That's precisely the issue, these aren't political candidates. And like the analogies to Congress some senators made, it's off base. The whole point of this branch is to be as apolitical as possible. Being on TV will undue that, undoubtably.

"I think the vigor and sharpness of the justices is an important matter of public concern that we should be allowed to see." So why not slip down the slope and let's have cameras and audio in the room when they deliberate?

IMHO, it's more about the impact on the attorneys, which was a focal point of Kennedy's opposition to cameras in the caught, but which has been absent in this discussion. There is no doubt it would change the whole thing and lawyers would be playing to the camera. The media would run with it, re-shape the cases/issues, and we'd have mayhem outside the court thereby exerting political pressure on a brach we hope is as free of that as possible. I'm not being naive about political influences on the court; however, I am advocating for minimization of it, and this would only open up the flood gates.

Sorry, but I don't want the Supreme Court oral argument to turn into the OJ Simpson case, Michael Jackson, or the Scott Petterson. This would not add value to the public discussion nor the profession, it would dummy it down and hollywoodize it just like everything else in America.

Want to hear the vigor, want to hear the sharpness? Listen to the tapes.

Thorley Winston said...

Cameras will, as they have done in every other aspect of life, encourage superficiality and self-conciousness.

Being on TV will reward all manner of distortions of character and provide no incentive for authenticity.

Furthermore, all future nominees will be evaluated for their telegenic quality in disproportion to their worth as a, you know, judge.

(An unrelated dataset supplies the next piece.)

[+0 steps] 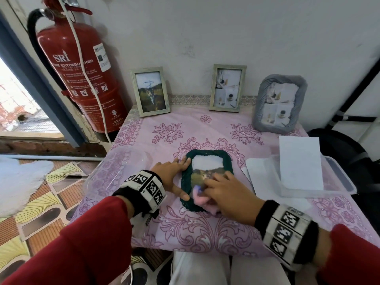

Agreed this is an incredibly stupid idea. If Specter really wanted to do something useful he would ban the use of cameras during hearings for judicial nominations.

mdmnm said...

"Grandstanding by lawyers"- Lawyers in oral arguments, particularly the good ones, argue to the judges, not the gallery. I can't see a camera changing that. Further, if an appellate panel, let alone the Supreme Court, doesn't have a member capable of cutting a grandstanding lawyer down to size, we haven't been getting the right folks on the bench. I've worked for a trial court for over ten years and am strongly opposed to cameras in the courtroom at that level, I think that they influence the jury and the judges. On the appellate level, I don't have any problem with them. Prof. Althouse points out one possible benefit. More important, to my mind, is the fact that trials are proceedings open to the public, briefs and opinions are public records, mostly, and the proceedings ought to be available to as many people who wish to observe them as possible. At the trial level, that interest is outweighed by the pressure of public perception on juries and judges. At the appellate level, there is no good argument against it. So what if soundbites are broadcast? Last I saw, the tv news features a sketch and some news anchor quoting a question and response. Seeing the real thing would be different how?
On a tangential note, Prof. Althouse writes: "A judge may want you to accept his writing at face value, but we'd be fools to do that." Why is that? In my experience, just as lawyers advocate positions based upon client's interests, judges frequently write opinions according to laws which they do not personally agree with. If Judge X believes that the death penalty should be regularly imposed for murder, yet writes an opinion excluding that penalty in a given case based upon the facts and the applicable law, how does his personal belief come into play? Judges must necessarily be evaluated based solely upon what they write. Lord knows there are usually enough inconsistencies found therein to provide discussion.

wannablawyer said...

"if an appellate panel, let alone the Supreme Court, doesn't have a member capable of cutting a grandstanding lawyer down to size, we haven't been getting the right folks on the bench"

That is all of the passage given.